Category Archives: Statistics

What is Random

A big concept in statistics is randomness. Rolling a fair dice, or throwing a quarter, picking a sample from a population, sampling from some distribution. These behaviors all involved some randomness.

Very often, you can see a question like this: what's the probability of throwing a fair (50/50) quarter and you get heads? This is based on the assumption that throwing this quarter, this quarter will land randomly.

However, it is very tricky to think about this concept. Why would there be random? If you think really deep( not saying I can think deeper than you), every random behavior can be explained to be a deterministic behavior, and can be monitored and predicted, if, the power of computing is good enough, and power of measuring is accurate enough.

For example, throwing a quarter. There are many factors that involved with the quarter show head or tail after it land, such as: air flow speed, direction, landing angle, throwing angle, landing material, and so on. These things can all affect the result.

However, can we actually measure the air flow, throwing angle, and all these factors? This answer is quite difficult. Let's imagine that the air flow direction is the only factor affect result, the air is left and right.(which obviously is not the case), then when we throw quarter 100 times and 50 heads. It does not mean the coin itself is a fair coin, it can also be explained as the coin is not a fair coin, but the air flow direction somehow compensated the bias.

Therefore, I believe that in a reduced factor scenario, where there is no air and the quarter is dropped the same way many times, then every time the quarter should show the same side.

I believe it is very important to realize that everything in the world is in fact deterministic, we use probabilistic models is because there are so many factors that we have no idea how to capture. And remember "air flow direction" when you make a statement of a quarter's fairness.

Pre-phase What is statistics

In my opinion, statistic is ALL about estimation. Estimating the probability of some events that happen over the universe of all events.

Test of significance

When people first learn about statistics, they are probably learned from stats 101, where the professor told them how to do a t-test, or chi-square-test where they can decide a certain judgement is significant or not.  Well, this is an estimation too, in fact, these tests are estimating the probability of you making a mistake by saying the judgement is significant.  For example, if you are doing a t-test of two samples, and the p-value is 0.01, that is saying if you say these two samples are significant, the probability that you are incorrect is 0.001. It's pretty much means that you are almost correct.

Then why is there a whole area of statistics if the only goal of statistics is to estimate?

It's because there are so many models, that each have its own strength when estimating a probability. There's parametric, non-parametric to estimate a probability distribution over continuous, or discrete interval. There's also graphical models, multivariate models if the dataset you have got more than one variables, and you want to estimate conditional probability.

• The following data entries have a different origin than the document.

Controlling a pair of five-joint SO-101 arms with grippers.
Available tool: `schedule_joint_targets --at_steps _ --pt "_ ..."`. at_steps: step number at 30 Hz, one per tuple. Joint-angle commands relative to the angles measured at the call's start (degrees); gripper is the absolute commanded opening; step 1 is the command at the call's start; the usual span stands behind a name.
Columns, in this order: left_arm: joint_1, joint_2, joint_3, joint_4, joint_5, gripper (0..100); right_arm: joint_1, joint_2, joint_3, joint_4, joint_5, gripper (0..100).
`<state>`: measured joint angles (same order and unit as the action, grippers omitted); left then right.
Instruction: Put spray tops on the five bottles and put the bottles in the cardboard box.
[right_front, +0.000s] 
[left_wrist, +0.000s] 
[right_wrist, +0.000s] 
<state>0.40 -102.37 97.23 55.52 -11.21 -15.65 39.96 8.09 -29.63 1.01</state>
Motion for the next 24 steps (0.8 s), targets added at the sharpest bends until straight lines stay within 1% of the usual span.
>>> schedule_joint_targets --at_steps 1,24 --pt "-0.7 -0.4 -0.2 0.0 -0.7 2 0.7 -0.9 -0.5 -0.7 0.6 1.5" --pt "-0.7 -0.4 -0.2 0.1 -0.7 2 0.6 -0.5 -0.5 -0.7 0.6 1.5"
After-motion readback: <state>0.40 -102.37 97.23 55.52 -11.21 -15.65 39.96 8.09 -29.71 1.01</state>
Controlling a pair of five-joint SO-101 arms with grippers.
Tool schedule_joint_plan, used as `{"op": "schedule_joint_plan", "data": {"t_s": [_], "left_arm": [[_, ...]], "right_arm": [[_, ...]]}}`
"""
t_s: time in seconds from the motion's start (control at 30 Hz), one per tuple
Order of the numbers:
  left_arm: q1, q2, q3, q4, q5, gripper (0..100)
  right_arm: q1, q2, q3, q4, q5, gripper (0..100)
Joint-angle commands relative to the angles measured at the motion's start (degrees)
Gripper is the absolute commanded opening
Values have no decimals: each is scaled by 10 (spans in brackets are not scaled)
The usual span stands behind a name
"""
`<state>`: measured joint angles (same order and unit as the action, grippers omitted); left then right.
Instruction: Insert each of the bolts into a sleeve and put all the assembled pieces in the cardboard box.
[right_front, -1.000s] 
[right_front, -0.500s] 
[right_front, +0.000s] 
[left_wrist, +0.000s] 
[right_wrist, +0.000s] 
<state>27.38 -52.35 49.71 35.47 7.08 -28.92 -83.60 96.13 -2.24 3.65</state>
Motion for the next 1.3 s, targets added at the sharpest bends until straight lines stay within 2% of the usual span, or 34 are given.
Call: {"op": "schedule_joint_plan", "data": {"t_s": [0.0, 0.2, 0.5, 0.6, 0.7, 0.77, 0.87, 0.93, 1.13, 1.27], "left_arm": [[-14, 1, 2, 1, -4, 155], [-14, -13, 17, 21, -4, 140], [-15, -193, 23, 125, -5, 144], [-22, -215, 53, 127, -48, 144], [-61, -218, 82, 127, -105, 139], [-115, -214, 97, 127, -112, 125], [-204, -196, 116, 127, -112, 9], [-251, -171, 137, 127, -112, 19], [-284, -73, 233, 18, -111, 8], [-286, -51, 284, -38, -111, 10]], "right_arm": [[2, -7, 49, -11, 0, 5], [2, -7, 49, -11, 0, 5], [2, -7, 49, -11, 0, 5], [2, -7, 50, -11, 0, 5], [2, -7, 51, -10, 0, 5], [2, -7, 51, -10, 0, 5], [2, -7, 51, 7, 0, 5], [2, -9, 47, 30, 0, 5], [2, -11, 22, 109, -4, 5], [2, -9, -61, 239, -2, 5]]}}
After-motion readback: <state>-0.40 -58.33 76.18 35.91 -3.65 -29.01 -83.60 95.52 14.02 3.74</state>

When you are estimating something, there are also many measurements of how good the estimator is. There are always trade-off between properties of an estimator, if your estimator is unbiased, it's probably going to have high variance.

There are many questions to ask when you want to estimate something.

Would you like an estimator that is generally good, but can make is very bad mistake or you'd like an estimator that is not as good, but is guaranteed to not make a very bad mistake?

Would you like an estimator that is unbiased when sample size is infinity with high variance or you'd like an estimator that is little biased but with very small variance?

etc.

So before you get into the field of statistics,  these questions are definitely important to keep in mind, and when you use statistics to solve problems in research, you'll always have to state how/why you chose such estimator.